Work request = Starting with the line that has "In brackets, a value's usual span" and finishing with the line that has "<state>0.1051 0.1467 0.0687", set down each line below exactly. Pictures are not copied.

Provided material =
★ ★ ★ ★

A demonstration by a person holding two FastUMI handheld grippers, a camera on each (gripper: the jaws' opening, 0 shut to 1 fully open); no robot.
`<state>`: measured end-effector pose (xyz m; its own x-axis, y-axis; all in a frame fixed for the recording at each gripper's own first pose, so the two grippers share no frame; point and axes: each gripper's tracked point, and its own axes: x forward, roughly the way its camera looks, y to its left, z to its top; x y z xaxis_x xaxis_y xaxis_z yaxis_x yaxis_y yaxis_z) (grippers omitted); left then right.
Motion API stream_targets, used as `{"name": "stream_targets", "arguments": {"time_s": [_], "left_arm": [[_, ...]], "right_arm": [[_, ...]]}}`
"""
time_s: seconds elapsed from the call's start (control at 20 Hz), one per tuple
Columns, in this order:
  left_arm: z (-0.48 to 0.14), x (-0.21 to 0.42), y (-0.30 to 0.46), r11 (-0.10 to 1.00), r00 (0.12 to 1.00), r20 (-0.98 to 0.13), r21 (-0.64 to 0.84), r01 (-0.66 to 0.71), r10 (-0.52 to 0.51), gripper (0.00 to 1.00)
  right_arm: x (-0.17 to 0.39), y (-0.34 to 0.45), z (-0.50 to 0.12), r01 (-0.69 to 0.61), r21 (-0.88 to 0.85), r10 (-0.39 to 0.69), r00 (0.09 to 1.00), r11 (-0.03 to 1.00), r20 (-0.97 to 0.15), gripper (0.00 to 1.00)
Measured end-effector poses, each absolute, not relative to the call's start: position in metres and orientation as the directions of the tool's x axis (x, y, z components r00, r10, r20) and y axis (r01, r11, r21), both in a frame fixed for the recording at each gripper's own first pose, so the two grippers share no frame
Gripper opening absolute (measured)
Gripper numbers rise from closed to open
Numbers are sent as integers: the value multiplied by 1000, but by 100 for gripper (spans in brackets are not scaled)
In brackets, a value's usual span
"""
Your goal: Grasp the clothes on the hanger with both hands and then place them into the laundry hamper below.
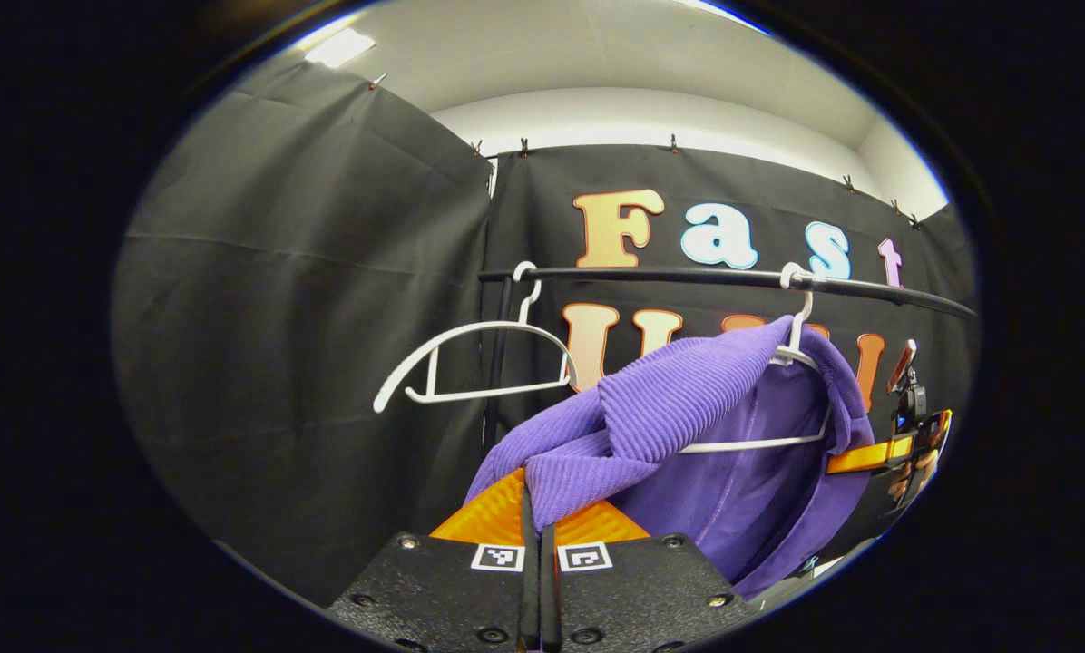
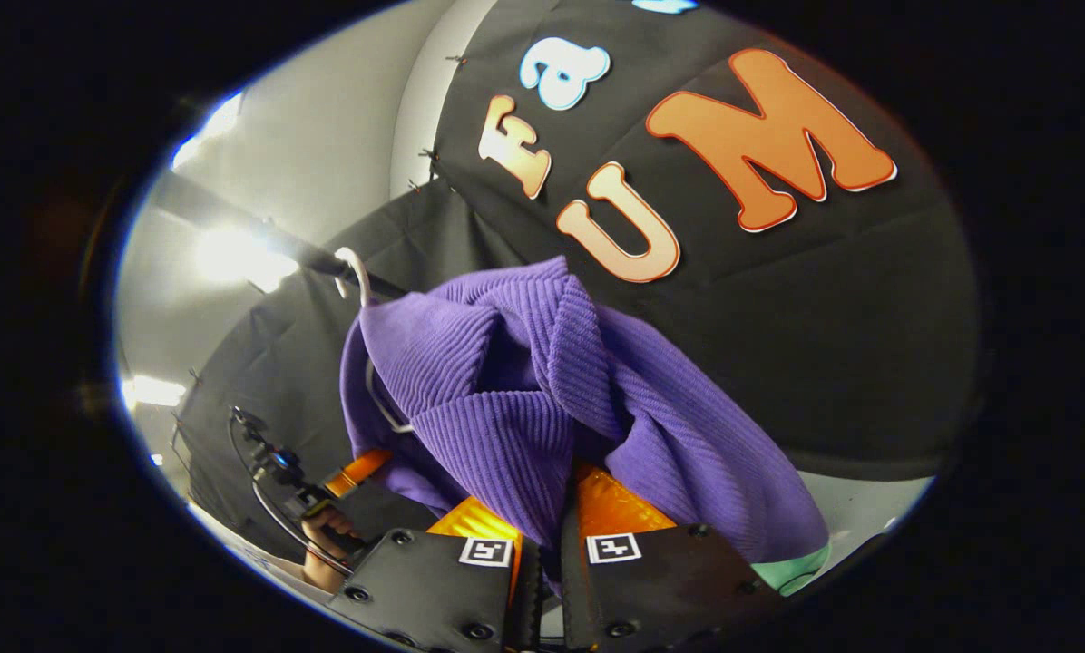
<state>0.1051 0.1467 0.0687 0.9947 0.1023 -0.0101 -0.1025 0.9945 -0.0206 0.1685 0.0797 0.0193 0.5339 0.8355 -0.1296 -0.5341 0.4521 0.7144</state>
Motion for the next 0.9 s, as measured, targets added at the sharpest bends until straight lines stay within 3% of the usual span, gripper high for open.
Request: {"name": "stream_targets", "arguments": {"time_s": [0.3,0.55,0.9], "left_arm": [[93,107,153,992,994,43,63,-107,105,2],[96,108,158,995,995,44,43,-92,90,0],[96,111,155,997,996,64,9,-70,70,0]], "right_arm": [[177,53,59,-523,787,829,559,328,26,17],[188,38,97,-513,834,808,569,204,153,16],[211,30,126,-494,855,774,599,155,206,16]]}}
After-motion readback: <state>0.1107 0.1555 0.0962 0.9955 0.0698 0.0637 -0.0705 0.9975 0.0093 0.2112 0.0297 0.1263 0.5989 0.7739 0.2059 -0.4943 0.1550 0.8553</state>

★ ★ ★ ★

Solution =
In brackets, a value's usual span
"""
Your goal: Grasp the clothes on the hanger with both hands and then place them into the laundry hamper below.
<state>0.1051 0.1467 0.0687 0.9947 0.1023 -0.0101 -0.1025 0.9945 -0.0206 0.1685 0.0797 0.0193 0.5339 0.8355 -0.1296 -0.5341 0.4521 0.7144</state>

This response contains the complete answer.